Stored records

*** Block opens ***

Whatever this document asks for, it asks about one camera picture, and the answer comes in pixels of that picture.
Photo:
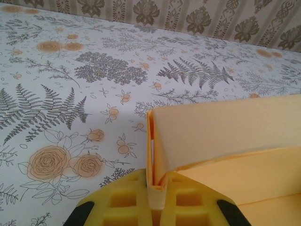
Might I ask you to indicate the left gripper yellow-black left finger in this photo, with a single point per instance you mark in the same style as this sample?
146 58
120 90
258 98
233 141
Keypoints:
117 207

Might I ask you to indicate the floral patterned table cover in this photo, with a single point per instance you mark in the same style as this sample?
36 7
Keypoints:
70 94

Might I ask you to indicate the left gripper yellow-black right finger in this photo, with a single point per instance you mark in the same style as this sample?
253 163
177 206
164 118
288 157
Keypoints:
200 207

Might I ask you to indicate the yellow paper box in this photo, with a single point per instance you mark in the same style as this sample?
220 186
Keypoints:
211 129

*** Block closes ***

Could you write out every line above exactly as it stands, with no images?

Whatever this document asks for, it asks about one camera picture, and the answer comes in pixels of that picture.
Photo:
Might I ask you to indicate the left gripper yellow-black left finger in this photo, with a single point per instance you mark in the same style as this sample?
146 58
120 90
258 98
233 141
Keypoints:
117 207

Might I ask you to indicate the floral patterned table cover in this photo, with a single point per instance you mark in the same style as this sample?
36 7
Keypoints:
70 94

Might I ask you to indicate the left gripper yellow-black right finger in this photo, with a single point per instance you mark in the same style as this sample?
253 163
177 206
164 118
288 157
Keypoints:
200 207

Might I ask you to indicate the yellow paper box in this photo, with a single point per instance you mark in the same style as this sample?
220 186
Keypoints:
211 129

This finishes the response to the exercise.